As people migrated, they brought wealth, knowledge, and customs to the southern land. This led to merchant houses, restaurants, and entertainment facilities mushrooming across Cho Lon. And like in Hoi An, guild houses were established so that people could socialise with their fellow countrymen. Many of these houses later took the form of Chinese-Buddhist temples to honour deities such as Guan Yu (the God of War) or Guan Yin (the Buddhist Goddess of Mercy). However, regardless of their functions, all those buildings feature vivid colours and intricate decorations. They often possess open-to-sky courtyards, as well as exquisite furniture and artworks.

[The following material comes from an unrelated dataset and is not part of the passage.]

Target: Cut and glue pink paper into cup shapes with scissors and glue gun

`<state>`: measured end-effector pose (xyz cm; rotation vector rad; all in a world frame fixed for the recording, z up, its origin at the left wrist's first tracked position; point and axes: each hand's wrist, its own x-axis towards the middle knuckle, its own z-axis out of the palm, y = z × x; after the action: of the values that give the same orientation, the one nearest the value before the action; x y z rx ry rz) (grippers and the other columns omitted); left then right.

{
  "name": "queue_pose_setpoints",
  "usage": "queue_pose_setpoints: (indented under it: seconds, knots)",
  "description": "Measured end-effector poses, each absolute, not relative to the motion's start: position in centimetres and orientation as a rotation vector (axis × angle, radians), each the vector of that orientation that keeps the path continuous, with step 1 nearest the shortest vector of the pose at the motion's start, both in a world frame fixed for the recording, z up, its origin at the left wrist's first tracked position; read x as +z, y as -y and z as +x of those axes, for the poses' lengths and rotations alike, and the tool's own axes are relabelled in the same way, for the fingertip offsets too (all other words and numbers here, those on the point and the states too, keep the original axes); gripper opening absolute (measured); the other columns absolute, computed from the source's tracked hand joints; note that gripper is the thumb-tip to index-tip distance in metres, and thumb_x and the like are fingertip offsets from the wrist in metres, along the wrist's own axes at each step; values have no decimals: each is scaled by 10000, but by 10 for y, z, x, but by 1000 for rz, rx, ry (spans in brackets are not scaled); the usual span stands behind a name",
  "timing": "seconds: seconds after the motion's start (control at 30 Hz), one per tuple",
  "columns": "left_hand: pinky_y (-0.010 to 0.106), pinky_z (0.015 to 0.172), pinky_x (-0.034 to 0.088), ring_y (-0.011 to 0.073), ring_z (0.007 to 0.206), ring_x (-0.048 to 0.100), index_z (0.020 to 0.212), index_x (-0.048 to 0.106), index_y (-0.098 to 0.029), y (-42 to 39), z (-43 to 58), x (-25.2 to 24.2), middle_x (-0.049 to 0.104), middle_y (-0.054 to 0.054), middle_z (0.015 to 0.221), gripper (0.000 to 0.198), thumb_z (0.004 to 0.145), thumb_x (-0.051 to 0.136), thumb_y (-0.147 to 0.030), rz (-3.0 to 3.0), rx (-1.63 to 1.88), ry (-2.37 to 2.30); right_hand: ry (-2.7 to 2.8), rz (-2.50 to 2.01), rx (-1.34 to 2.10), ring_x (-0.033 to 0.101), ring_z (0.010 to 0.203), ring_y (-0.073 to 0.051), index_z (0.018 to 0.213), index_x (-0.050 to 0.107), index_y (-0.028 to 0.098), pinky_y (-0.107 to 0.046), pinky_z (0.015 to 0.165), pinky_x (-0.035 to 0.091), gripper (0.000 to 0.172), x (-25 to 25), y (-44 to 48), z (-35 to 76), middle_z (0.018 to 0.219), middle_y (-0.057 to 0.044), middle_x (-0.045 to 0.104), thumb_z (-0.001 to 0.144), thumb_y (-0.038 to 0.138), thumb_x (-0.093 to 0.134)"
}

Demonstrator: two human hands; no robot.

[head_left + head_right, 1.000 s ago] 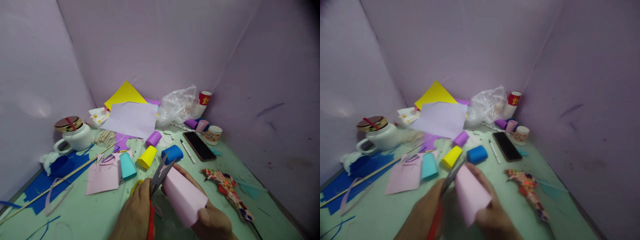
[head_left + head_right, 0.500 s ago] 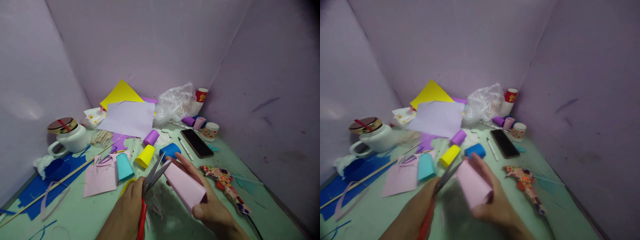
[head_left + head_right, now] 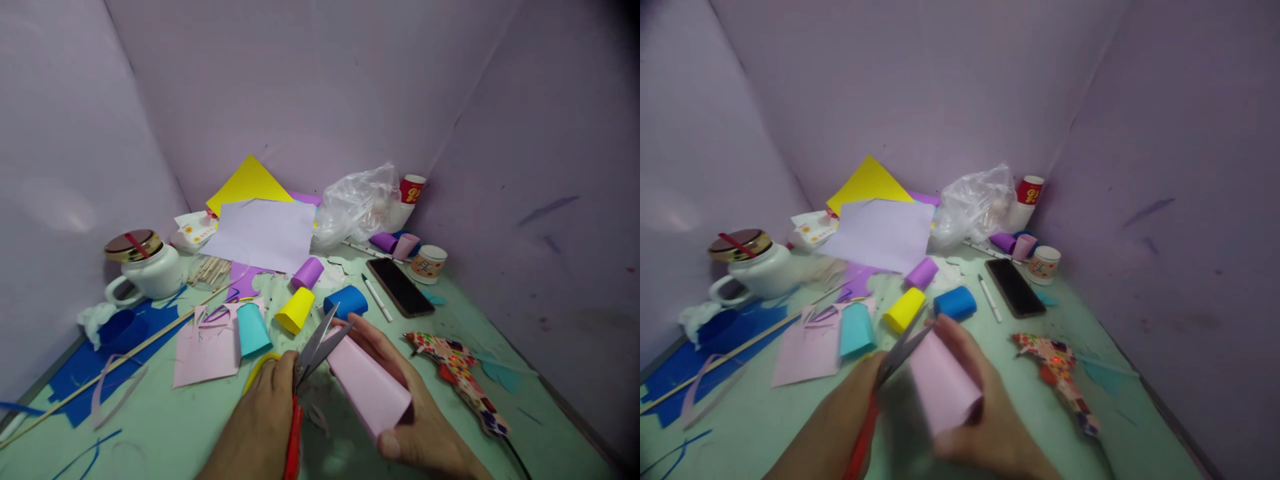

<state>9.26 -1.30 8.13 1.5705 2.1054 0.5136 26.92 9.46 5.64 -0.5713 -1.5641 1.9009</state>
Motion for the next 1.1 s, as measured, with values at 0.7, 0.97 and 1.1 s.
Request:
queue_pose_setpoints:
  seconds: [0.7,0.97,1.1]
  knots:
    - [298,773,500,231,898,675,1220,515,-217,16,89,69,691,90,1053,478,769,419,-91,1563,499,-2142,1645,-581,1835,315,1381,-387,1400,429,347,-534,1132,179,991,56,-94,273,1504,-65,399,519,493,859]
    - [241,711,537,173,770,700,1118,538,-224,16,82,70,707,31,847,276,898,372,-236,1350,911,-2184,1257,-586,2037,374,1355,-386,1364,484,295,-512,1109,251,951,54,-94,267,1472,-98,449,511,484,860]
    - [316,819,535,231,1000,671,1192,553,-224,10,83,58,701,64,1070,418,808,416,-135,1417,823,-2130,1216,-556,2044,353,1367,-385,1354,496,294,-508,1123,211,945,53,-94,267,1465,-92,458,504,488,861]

The years after France’s departure saw a surge in modernism in Saigon. However, unlike architectures in the previous periods which are largely copied from the West, buildings in this era boast a local identity. Vietnamese architects, who had studied at art schools in Vietnam and abroad, developed a new trend called “Vietnamese modernism”. They incorporated traditional aesthetics into Western modern architecture, and at the same time adapting the designs to suit Saigon’s tropical climate. The results were buildings that look internationally modern, yet still, meet the needs of the Vietnamese owners.
Occupied an expansive area in the city centre, the Independence Palace is probably Saigon’s most visited modernist architecture. It was built in 1962 on the site of the Norodom Palace, the former residence of French Governor Generals. Back then, the colonial palace suffered severe damage from bombings, and thus President Ngo Dinh Diem ordered its reconstruction. He assigned leading architect Ngo Viet Thu – the first Vietnamese who have ever won the prestigious Grand Prix de Rome – for this project.
The new palace was completed after two years, featuring 95 rooms, two mezzanines, one terrace, and one basement. Its design is typically modernist, with straight, clean lines predominate. To make the structure more local, the architect added an elegant stone latticework surrounding its upper floors. It evokes the image of bamboo trees – a plant that is familiar to the Vietnamese. Aside from aesthetic reasons, this stonework provides shade to the building, without entirely blocking the sunlight.
Despite its modern appearance, the palace was designed based on Eastern philosophy principles. It follows traditional oriental architectures which integrate hieroglyphics into the construction. For instance, the palace layout resembles “吉” (Ji) – the Chinese symbol for “auspicious”. Or the baselines on the façade form the word “王” (Wang) which means “King”. There is also a lotus pond running along the length of the foyer which is great for feng shui.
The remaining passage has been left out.